Pull from the data below each line where the word "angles" occurs, and copy it.

'''

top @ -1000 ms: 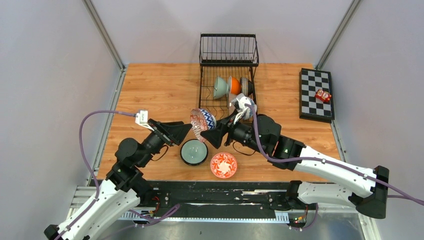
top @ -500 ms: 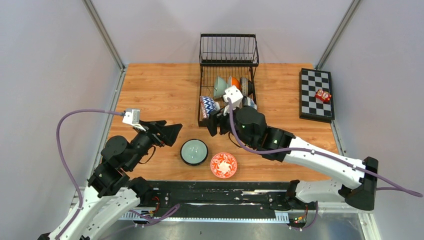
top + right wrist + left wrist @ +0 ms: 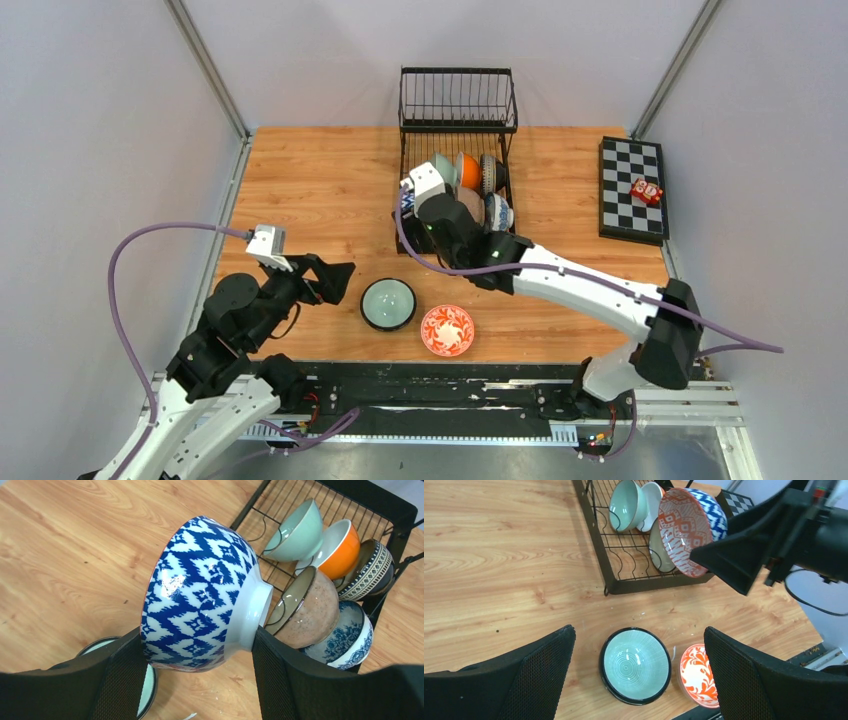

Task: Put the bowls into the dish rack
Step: Place the bowl in the dish rack.

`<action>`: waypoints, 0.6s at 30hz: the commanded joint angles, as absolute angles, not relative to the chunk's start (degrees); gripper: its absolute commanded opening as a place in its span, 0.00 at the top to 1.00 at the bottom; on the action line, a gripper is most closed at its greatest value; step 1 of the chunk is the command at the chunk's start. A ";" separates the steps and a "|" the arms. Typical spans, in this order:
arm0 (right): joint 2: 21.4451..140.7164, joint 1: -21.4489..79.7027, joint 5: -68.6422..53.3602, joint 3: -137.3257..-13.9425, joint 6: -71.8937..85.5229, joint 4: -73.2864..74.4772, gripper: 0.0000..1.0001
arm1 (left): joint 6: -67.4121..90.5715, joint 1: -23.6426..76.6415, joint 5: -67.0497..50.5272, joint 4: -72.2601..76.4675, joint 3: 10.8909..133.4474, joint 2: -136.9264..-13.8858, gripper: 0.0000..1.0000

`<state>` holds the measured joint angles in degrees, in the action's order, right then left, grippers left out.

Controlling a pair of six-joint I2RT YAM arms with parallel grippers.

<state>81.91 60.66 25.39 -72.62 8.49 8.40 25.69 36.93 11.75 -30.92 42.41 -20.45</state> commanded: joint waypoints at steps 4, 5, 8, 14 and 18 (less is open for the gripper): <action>89.17 56.40 26.68 -78.78 7.67 9.97 0.98 | 27.79 36.83 11.38 -32.46 38.88 -18.74 0.00; 90.11 55.81 26.64 -79.25 7.85 10.01 0.97 | 28.13 36.83 11.68 -32.82 38.70 -18.82 0.00; 92.77 54.08 25.38 -80.75 8.63 10.44 0.97 | 28.73 36.83 12.97 -33.17 37.05 -18.73 0.00; 98.58 51.37 23.30 -84.16 10.25 12.03 0.97 | 28.82 36.85 13.49 -33.14 37.01 -18.72 0.00; 101.53 49.63 22.76 -85.63 11.69 12.71 0.97 | 28.09 36.83 15.15 -35.44 39.55 -19.03 0.00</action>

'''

RESPONSE TO THE TASK |
`<action>`: waypoints, 0.6s at 30hz: the commanded joint angles, as absolute angles, not relative to the chunk's start (degrees); gripper: its absolute commanded opening as a place in its span, 0.00 at the top to 1.00 at the bottom; on the action line, a gripper is most closed at its greatest value; step 1 of the chunk is the command at the chunk's start. A ";" separates the steps and a "|" the arms. Typical spans, in this order:
`<state>` holds the measured joint angles in degrees, in the action's order, right then left, grippers left out.

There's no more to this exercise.